Они скоро придут. Совсем скоро. Они вернутся. В любую минуту.
13
Жить нелегко, когда ты умер
Лунный свет пробивался сквозь облака за дверью. Никто не приходил. Где они застряли? Заблудились, что ли?
Я заставила себя подняться с пола, оставив мокрый след. Моя кожа блестела от влаги, а во рту всё ещё ощущался привкус соли. Меня трясло от холода, как обычно бывает, если слишком долго ходишь в мокром купальнике. Интересно, это нормально? Я всегда буду выглядеть и чувствовать себя так, как это было в момент моей смерти? Мокрой и израненной, в морской соли с ног до головы? Утыканная ракушками, будто шкатулка из приморского магазина подарков?
Ну где же они? Может, подать им знак, что я здесь и жду?
Я бросилась на кухню. Фонарик, вот что мне нужно. Я подам им сигнал на азбуке Морзе из нашего сада позади дома. Если они в море, они увидят мой сигнал и вернутся.
Оставалась только одна крошечная проблема. Я не знала азбуку Морзе.
И ещё одна проблема.
Я не могла открыть ни один кухонный шкаф, чтобы найти фонарь. Сколько бы я ни старалась, мои пальцы соскальзывали с поверхности. Я вспомнила свою неудачную попытку войти в контакт с задней частью того спасателя – моя нога отскочила в последнюю минуту, будто магнит, поднесённый неверной стороной к другому магниту.

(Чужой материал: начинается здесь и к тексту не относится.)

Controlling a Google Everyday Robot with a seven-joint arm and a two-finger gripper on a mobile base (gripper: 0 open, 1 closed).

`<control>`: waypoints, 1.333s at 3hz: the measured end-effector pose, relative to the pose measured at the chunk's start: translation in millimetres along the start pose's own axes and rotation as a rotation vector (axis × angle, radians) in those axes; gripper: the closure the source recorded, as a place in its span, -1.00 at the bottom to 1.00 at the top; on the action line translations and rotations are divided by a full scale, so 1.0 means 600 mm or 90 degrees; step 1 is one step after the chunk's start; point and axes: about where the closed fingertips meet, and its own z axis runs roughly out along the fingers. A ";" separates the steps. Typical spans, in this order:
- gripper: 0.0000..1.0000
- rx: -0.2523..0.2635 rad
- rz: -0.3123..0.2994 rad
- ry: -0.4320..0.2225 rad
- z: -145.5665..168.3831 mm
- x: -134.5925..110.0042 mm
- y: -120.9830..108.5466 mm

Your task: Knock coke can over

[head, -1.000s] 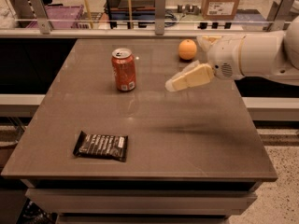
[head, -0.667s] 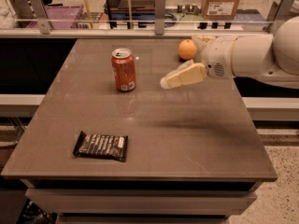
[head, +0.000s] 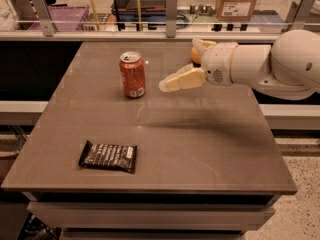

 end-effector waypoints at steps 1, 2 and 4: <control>-1.00 -0.020 0.004 -0.008 0.034 0.001 0.002; -1.00 -0.051 0.005 -0.019 0.080 -0.001 0.010; -1.00 -0.078 0.016 -0.045 0.133 0.005 0.029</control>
Offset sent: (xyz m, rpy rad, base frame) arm 0.0312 0.0541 -0.0204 0.0343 0.0276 0.1097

Однако себя я потрогать могла. Я могла выдирать ракушки из своей похожей на резину мёртвой кожи и проводить рукой по спутанным солёным волосам, – вот уж повезло! Но я не могла прикасаться к живым людям.
И, как оказалось, это правило распространялось также на физические предметы – стекло, дерево, металл. То есть на всё, кроме меня.
Я пристально посмотрела на выдвижной ящик. Наш фонарь лежит внутри него. Я попробовала ударить по ручке изо всех сил, уцепиться за неё, стукнуть по ней от досады, даже наорать, – ничего не помогло. Мне так и не удалось за неё ухватиться.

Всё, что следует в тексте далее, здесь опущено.